__Requirement__: Which lines below mention "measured"? Pick each one out.

__Data segment__:
>>>>

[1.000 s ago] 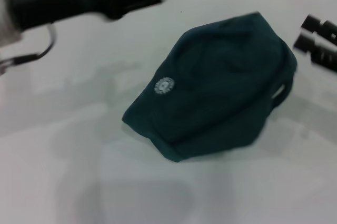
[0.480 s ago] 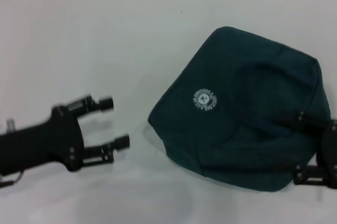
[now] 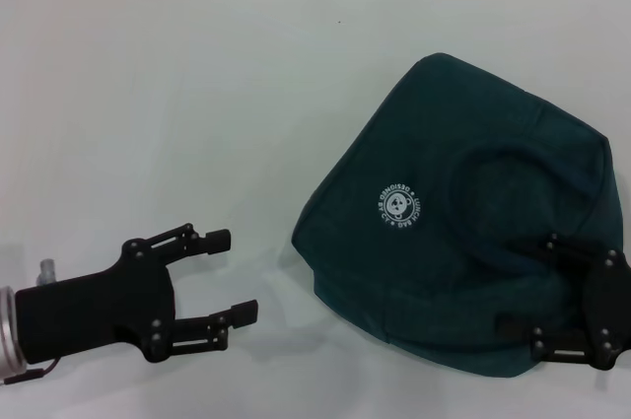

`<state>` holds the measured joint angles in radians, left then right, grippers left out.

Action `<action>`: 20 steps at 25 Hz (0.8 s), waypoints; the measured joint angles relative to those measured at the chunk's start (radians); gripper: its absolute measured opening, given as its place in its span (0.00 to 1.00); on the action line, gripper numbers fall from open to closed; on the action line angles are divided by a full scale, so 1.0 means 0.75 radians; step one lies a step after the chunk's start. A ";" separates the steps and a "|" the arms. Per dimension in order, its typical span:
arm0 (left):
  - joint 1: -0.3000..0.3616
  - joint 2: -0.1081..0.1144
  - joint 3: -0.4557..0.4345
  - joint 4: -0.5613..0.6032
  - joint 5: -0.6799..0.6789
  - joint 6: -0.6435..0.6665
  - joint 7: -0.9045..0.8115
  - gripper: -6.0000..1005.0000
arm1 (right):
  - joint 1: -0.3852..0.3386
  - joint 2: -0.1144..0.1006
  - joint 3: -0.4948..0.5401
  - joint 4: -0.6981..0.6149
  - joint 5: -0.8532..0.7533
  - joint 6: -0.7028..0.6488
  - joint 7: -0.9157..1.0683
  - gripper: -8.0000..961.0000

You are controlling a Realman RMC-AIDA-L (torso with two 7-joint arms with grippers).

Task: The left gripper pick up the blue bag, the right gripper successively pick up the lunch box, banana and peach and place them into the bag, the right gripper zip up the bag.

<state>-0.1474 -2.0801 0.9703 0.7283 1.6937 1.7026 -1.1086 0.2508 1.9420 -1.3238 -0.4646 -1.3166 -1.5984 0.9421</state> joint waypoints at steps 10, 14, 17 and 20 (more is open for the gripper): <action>-0.009 0.007 -0.044 0.007 -0.001 0.090 -0.001 0.86 | -0.017 -0.021 0.006 -0.014 -0.006 -0.149 -0.126 0.89; -0.010 0.016 -0.054 0.007 0.000 0.099 0.002 0.86 | -0.049 -0.024 0.056 -0.019 -0.016 -0.196 -0.226 0.89; -0.010 0.029 -0.056 0.007 -0.003 0.102 -0.005 0.86 | -0.063 -0.021 0.064 -0.032 -0.028 -0.230 -0.263 0.89; -0.006 0.035 -0.074 0.007 -0.005 0.107 -0.007 0.86 | -0.063 -0.006 0.064 -0.035 -0.054 -0.238 -0.265 0.89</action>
<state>-0.1518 -2.0537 0.9147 0.7338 1.6896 1.7826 -1.1138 0.2034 1.9378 -1.2757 -0.4905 -1.3573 -1.7772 0.7432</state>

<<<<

__Answer for this exercise__:
`<state>` holds the measured joint angles in radians, left then right, grippers left out.
Action `<action>`: 20 steps at 25 Hz (0.8 s), waypoints; the measured joint angles relative to those measured at the chunk's start (radians); gripper: its absolute measured opening, given as its place in its span (0.00 to 1.00); on the action line, gripper numbers fall from open to closed; on the action line angles are divided by a full scale, so 1.0 means 0.75 radians; step one lies a step after the chunk's start. A ";" separates the steps and a "|" the arms. Per dimension in order, its typical span:

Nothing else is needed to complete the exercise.